Demitasse Will Not Have Pourover Coffee + Other Twists on the Third Wave Coffee Shop
Demitasse's Clever brewing bar.
Bobak Roshan, Demitasse
Most law school career service offices will tell you that a Juris Doctor degree is an invaluable life passport. "This is really open doors for you. You'll be able to do almost anything," they boast in the glossy admissions packets. Tell that to Bobak Roshan, owner of soon-to-open Demitasse, whose hard-earned J.D. isn't quite the carte blanche that was promised to him and all other 1Ls on their first day of school. "Class action securities law was easier than trying to figure out how many parking spots I need for my coffee shop," he said recently, laughing-slash-lamenting about the general difficulties of navigating the labyrinth of regulations, local laws, and ordinances that stymie many an entrepreneur trying to open a shop in L.A.
When Roshan finally figures out that parking situation and opens (hopefully) sometime during the week of July 10th, his Demitasse will offer high quality coffee, stripped of anything, including arrogant baristas and pesky, time-consuming, inconsistent pour-over coffees, that might distract you from enjoying that perfect cup of joe.
Roshan graduated from USC's Gould School of Law in 2008 (full disclosure: this blogger also graduated from that law school a year earlier, in 2007).
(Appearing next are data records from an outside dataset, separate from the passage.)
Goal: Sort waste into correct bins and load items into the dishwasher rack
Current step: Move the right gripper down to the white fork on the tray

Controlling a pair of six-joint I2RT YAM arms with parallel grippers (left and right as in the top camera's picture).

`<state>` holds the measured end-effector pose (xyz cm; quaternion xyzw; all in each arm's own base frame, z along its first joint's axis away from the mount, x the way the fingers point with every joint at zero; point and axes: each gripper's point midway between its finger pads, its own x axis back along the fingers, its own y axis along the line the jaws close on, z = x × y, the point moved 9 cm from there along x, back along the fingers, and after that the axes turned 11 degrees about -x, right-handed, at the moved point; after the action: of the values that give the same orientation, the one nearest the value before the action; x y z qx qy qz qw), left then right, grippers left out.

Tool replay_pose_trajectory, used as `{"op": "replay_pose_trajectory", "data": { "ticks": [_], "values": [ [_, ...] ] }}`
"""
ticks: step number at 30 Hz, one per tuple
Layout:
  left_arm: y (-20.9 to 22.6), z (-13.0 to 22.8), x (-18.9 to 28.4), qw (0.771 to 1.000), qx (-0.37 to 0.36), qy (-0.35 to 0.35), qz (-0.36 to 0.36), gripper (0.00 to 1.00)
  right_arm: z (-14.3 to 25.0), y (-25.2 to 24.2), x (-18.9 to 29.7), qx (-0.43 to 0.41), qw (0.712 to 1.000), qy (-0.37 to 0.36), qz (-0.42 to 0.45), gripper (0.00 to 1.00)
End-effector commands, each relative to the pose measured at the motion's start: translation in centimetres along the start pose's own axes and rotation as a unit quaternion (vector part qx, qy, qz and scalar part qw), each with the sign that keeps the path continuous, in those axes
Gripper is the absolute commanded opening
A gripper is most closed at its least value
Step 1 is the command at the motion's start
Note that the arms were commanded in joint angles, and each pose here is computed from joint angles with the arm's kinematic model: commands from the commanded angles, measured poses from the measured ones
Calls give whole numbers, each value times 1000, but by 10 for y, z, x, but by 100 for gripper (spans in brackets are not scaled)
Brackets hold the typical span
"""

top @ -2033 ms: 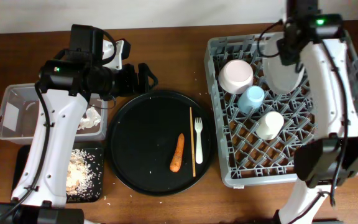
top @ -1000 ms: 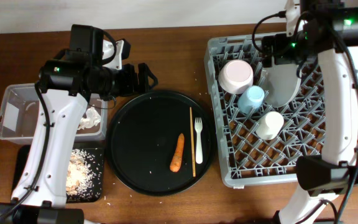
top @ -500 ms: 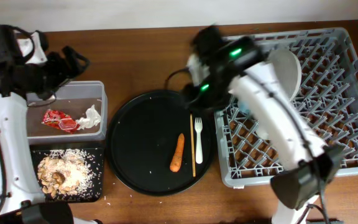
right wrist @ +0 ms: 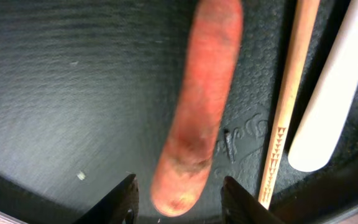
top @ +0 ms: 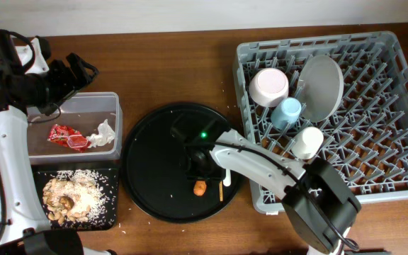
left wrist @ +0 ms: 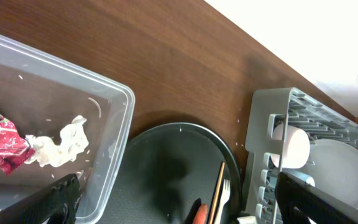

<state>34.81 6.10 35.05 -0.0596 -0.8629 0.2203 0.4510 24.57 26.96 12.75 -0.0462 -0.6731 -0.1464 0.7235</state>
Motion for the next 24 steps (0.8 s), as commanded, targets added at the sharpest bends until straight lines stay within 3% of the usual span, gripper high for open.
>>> {"op": "replay_pose_trajectory", "data": {
  "ticks": [1, 12, 16, 19, 24],
  "values": [
    [-4, -3, 9, 1000, -3, -15, 4, 99, 2, -6, -10, -21, 1000, -13, -1, 43],
    [-4, -3, 9, 1000, -3, -15, 4, 99, -28, -10, 6, -41, 998, -38, -16, 44],
    [-4, -3, 9, 1000, -3, -15, 4, 99, -50, -14, 38, 20, 999, -40, -12, 47],
    [-4, -3, 9, 1000, -3, -15, 4, 99, -50, -22, 36, 81, 996, -29, 5, 46],
    [-4, -3, 9, 1000, -3, -15, 4, 99, -54, -23, 31, 91, 995, -49, 16, 37]
  ]
}}
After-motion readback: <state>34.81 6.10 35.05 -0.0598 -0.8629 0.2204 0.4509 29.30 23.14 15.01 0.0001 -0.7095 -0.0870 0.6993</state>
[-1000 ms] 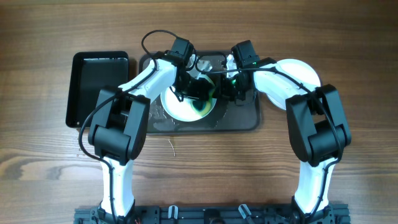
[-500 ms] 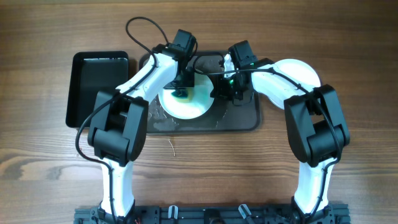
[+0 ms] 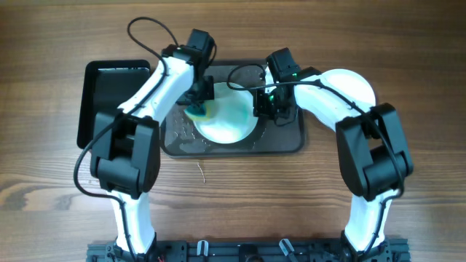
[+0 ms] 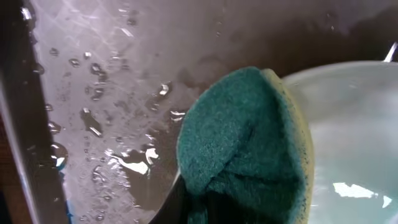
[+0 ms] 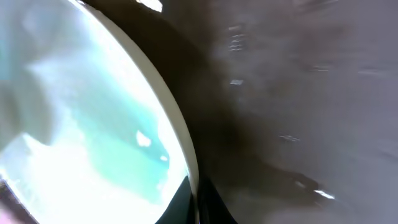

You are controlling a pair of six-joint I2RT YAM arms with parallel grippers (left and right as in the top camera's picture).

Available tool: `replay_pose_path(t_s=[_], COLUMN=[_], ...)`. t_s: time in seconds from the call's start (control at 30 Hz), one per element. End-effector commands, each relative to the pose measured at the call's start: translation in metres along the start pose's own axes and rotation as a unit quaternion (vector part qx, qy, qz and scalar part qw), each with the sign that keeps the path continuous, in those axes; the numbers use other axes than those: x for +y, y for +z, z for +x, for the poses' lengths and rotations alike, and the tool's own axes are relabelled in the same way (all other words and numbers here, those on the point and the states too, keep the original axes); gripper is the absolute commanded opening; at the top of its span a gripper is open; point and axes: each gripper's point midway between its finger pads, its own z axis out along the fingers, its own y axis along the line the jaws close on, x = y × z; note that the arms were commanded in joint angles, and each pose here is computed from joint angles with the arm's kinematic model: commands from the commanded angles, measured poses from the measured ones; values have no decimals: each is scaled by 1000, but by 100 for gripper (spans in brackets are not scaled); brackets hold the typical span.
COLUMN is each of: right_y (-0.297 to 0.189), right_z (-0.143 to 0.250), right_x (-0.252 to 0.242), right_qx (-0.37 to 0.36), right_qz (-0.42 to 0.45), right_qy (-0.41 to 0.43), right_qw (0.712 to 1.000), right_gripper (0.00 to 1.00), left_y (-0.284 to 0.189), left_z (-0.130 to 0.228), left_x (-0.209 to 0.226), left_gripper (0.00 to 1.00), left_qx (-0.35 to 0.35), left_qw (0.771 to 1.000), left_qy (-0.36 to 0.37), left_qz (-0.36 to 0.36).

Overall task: Clean dirty plates on tray and stack at the side
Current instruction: 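Lift the third plate with the right gripper, move sponge aside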

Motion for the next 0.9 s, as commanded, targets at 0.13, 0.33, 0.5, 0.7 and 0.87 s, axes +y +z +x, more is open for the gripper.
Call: replay_pose_path(t_s=[0.13,0.33,0.5,0.7,0.87], right_y=[-91,-155,-198,-233,-261], right_z=[-26,-24,-15,-4,5], right_x=[-10,-11,-2,20,40], right_qx=[-158,-254,-318,-384,-435], right_qz=[170,297,388,470,524], right_qy=[-50,-82,-113,-151,-175], right_qw=[971,917,858,780,711], right_gripper=[4,4,4,4,4], left_y=[-16,-16,-16,-16,-16], left_z=[-27,-27,-30,-30,-30], left_x=[42,39,31,31,31], left_gripper=[4,4,4,4,4], left_qx=[-28,-27,-30,-31,-31], left_qw=[996,996,995,995,995], left_qy=[-84,-84,-83,-83,-83], left_qz=[9,15,37,38,38])
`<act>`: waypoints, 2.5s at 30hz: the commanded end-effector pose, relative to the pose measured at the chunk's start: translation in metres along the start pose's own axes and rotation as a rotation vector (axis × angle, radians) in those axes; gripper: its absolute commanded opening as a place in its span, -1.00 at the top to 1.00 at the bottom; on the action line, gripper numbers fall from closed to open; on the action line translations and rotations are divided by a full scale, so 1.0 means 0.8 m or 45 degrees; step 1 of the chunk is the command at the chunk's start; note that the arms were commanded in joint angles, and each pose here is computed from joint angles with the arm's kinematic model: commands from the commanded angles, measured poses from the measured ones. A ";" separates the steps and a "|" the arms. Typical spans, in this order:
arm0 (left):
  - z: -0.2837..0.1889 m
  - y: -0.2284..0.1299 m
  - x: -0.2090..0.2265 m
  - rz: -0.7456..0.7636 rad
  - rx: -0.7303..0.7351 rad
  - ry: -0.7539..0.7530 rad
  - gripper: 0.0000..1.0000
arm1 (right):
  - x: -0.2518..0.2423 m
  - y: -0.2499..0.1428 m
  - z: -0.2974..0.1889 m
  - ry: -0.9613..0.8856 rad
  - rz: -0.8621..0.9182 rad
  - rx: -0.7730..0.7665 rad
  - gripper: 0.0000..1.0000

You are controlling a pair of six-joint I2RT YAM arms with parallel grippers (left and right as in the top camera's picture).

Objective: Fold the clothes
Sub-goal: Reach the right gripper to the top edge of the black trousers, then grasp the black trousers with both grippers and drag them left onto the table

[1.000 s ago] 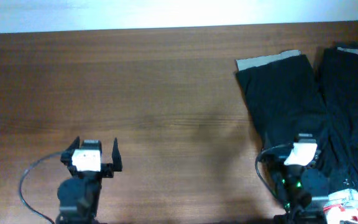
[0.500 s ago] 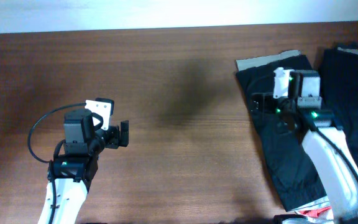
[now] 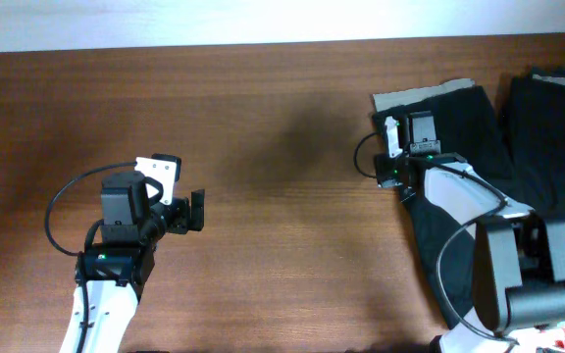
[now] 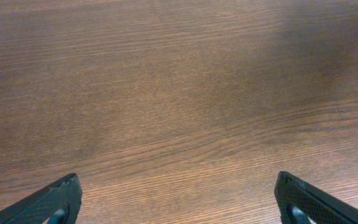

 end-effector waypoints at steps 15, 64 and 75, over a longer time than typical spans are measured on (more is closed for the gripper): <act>-0.004 0.010 -0.003 0.006 -0.031 -0.021 -0.98 | -0.012 0.029 0.007 -0.113 0.028 -0.084 0.72; -0.010 0.024 -0.034 0.000 -0.099 -0.455 -0.99 | 0.070 0.164 -0.178 0.192 -0.080 -0.376 -0.97; 0.068 -0.050 -0.145 -0.700 0.600 -0.635 -0.98 | -0.045 0.063 -0.163 0.230 0.387 0.195 -0.97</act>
Point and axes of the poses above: each gripper's point midway between its finger pads, its own z axis out along the fingers, its own x axis along the line the jaws close on, y = z × x, the point moved 10 cm from there along -z, back along the fingers, and after that the axes turned 11 degrees about -z, right-handed, at the moved point
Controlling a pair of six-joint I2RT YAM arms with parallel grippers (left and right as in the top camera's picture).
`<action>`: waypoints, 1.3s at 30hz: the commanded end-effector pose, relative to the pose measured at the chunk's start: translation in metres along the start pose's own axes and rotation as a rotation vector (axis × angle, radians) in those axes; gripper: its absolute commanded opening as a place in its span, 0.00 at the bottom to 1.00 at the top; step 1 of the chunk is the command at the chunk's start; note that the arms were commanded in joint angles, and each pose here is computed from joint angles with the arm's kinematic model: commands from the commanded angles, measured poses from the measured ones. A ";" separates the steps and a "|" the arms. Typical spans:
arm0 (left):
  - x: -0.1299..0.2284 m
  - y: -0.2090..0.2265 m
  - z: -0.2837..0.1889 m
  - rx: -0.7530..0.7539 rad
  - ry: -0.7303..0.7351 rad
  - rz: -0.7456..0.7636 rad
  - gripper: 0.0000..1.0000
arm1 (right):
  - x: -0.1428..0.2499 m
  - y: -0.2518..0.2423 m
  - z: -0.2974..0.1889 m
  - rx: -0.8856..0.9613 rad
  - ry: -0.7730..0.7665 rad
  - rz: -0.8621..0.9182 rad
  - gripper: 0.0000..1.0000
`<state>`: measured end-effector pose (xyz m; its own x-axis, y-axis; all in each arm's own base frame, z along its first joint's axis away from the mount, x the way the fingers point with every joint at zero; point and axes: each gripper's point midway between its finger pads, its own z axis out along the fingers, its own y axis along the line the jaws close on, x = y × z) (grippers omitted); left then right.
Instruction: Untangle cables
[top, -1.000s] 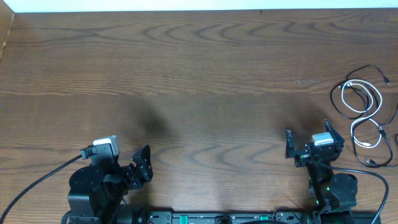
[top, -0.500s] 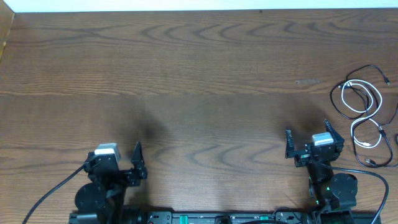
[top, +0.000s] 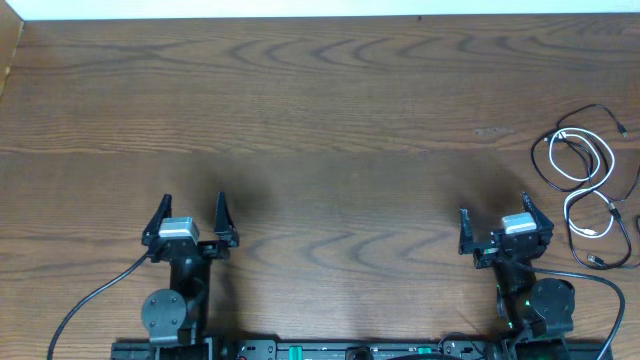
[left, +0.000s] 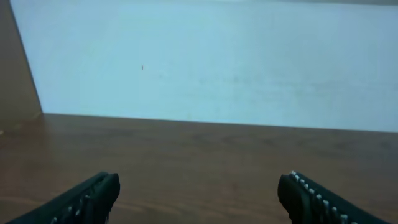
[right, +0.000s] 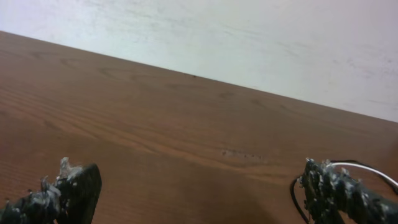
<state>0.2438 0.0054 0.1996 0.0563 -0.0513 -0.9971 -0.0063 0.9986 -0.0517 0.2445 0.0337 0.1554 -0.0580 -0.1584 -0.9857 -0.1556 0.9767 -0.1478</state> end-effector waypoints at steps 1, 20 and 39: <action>0.018 0.003 0.002 -0.009 0.026 0.016 0.86 | 0.001 0.001 0.000 -0.004 0.002 -0.011 0.99; 0.061 0.006 -0.003 -0.021 0.203 0.008 0.86 | 0.001 0.001 0.000 -0.004 0.002 -0.011 0.99; 0.061 0.006 -0.003 -0.021 0.203 0.008 0.86 | 0.001 0.001 0.000 -0.004 0.002 -0.011 0.99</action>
<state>0.2453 0.0087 0.1520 -0.1003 -0.0488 -0.9938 -0.0324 0.9984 -0.0458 0.2444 0.0337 0.1555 -0.0580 -0.1584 -0.9857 -0.1556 0.9767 -0.1478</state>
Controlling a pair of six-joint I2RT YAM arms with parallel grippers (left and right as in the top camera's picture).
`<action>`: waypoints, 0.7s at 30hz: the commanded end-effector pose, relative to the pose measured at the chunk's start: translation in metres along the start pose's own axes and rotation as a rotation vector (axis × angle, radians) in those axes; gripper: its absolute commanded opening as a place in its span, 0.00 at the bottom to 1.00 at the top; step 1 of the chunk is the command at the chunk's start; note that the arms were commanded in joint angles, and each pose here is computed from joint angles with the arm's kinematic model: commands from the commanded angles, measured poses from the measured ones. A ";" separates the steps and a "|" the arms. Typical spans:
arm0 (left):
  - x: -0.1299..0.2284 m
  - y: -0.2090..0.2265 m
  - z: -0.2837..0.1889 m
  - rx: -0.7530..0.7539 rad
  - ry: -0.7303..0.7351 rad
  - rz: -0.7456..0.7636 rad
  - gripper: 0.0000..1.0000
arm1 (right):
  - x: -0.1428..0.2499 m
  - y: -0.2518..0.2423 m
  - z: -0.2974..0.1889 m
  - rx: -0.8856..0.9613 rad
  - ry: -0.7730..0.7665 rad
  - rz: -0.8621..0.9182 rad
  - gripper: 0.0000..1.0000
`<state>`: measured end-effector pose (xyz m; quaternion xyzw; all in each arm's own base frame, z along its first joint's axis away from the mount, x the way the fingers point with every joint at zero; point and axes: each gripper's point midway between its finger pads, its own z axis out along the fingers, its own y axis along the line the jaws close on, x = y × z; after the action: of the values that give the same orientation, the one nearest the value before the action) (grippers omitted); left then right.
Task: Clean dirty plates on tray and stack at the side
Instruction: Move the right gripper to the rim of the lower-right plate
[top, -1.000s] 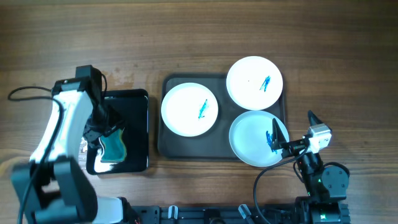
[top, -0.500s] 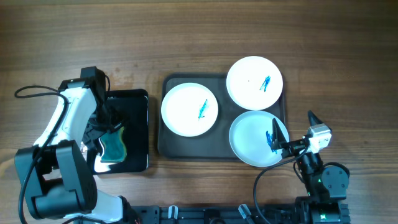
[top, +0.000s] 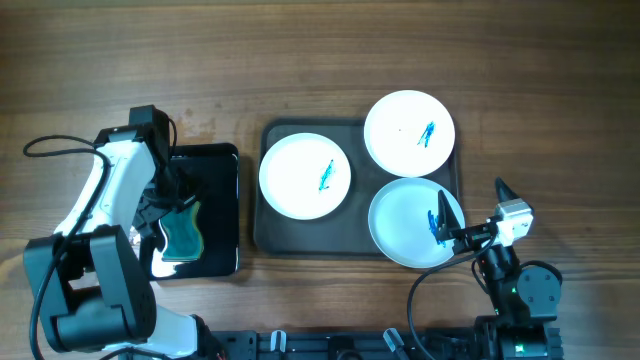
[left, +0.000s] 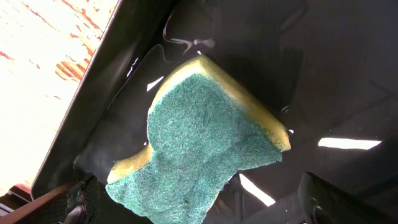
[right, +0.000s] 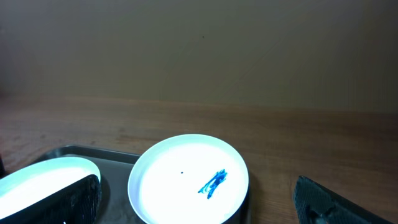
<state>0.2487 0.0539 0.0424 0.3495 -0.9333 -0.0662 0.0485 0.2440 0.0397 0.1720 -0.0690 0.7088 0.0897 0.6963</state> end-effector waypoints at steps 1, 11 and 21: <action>0.001 0.004 0.004 -0.018 0.007 -0.007 1.00 | -0.002 -0.001 0.000 0.007 -0.010 -0.001 1.00; 0.001 0.004 0.004 -0.018 0.006 -0.007 1.00 | -0.012 0.008 -0.002 -0.047 -0.008 0.125 1.00; 0.000 0.004 0.004 -0.016 0.003 -0.008 1.00 | -0.010 0.003 0.034 -0.026 0.360 0.218 1.00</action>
<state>0.2497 0.0541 0.0417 0.3497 -0.9334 -0.0657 0.0461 0.2618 0.0460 0.1611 -0.0225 0.8045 0.1440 0.5757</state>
Post-law school, he did what most law school grads did: he slaved away as a junior associate at a law firm. For a time, he also hung his own shingle as a solo practitioner. No matter what he did, though, he ultimately found the practice of law to be "boring, boring, boring." The only exciting part was coming to the office to share his love for coffee with his co-workers, going so far as bringing a grinder to the office kitchen and devoting valuable non-billable time to discussing different beans and perfect grinds.
Roshan initially figured he would parlay his love for coffee into a café sometime after he was done practicing, a would-be labor of love to focus on during his retirement years. Needless to say, the work-hard-play-later mentality is not characteristic of this Facebook generation, and Roshan wisely decided to save his sanity and try doing something he actually liked. He moved his retirement plan up a few decades and spent about a year hunting for the perfect coffee shop, ultimately settling on a space previously vacated by a frozen yogurt shop in Little Tokyo.
Even as he's dealing with construction woes - the interior has been completely gutted and revamped - Roshan is excited about the location, observing that it is situated at a perfect "crossroads" of cultures and community.
The cafe, still undergoing some construction.
Demitasse's beans will be sourced from San Rafael's Equator Coffees, which Roshan praises for its consistent quality and excellent company ethos. In addition, City Bean will be the first of a rotating roster of featured local roasters. Cups will be brewed individually in either a siphon filter or in a Clever full-immersion coffee dripper.
Notably absent from the above two choices is an option to have a cup brewed the ever-popular pour-over style, the favorite of many a third-wave coffee shop. This omission is not so much a business decision as it is an unequivocal statement: Roshan adamantly is against the method as far too dependent on the skills and utmost attention of the barista, too often to the detriment of the coffee drinker looking to have the cleanest, tastiest cup possible. For consistency of brew, Roshan says, the Clever dripper - which uses a nifty automatic stopper to allow a barista to pour water into a filtercone all at once without worrying about overextracting the coffee - is quicker and far superior than the pour-over.
Roshan plans other twists to the traditional third-wave coffee shop. Iced coffee will be made using the cold-brew and Kyoto methods, the latter of which is a painstakingly slow, drip-by-drip, 6+ hours process popularized by San Francisco's Blue Bottle Coffee. The coffee will be served in classic sake bottles that ingeniously hold ice cubes separate from the coffee itself, so all the hard work and time that went into making the iced coffee will not be diluted into a watery mass. Seasonal drinks also will be on the menu; an espresso mojito (a shot of espresso with mint, over ice) is planned for the summer.
On the food side, Roshan is focused on sweets. A special chocolate and coffee menu, with truffles from West LA chocolatier Compartes paired specially with coffee drinks, will be the cafe's highlight. Desserts from other local purveyors, including Jin Patisserie, Cake Monkey, and fellow law school classmate-turned-contestant on Gordon Ramsey's MasterChef, Esther Kang and her Batch from Scratch bakery, also will be offered.
Roshan will preview his coffee skills tonight from 7:30 p.m. to 10:30 p.m. at Human Rights Watch's Art with a Heart event at the Barker Block Breezeway downtown. His café will open just a few short weeks after tonight. And after that, Roshan already is thinking about where he would like to open the cafe's second location. Isn't that putting the cart miles before the horse? Roshan grinned. "I'm a lawyer," he said. "I'm always thinking ahead." Touché.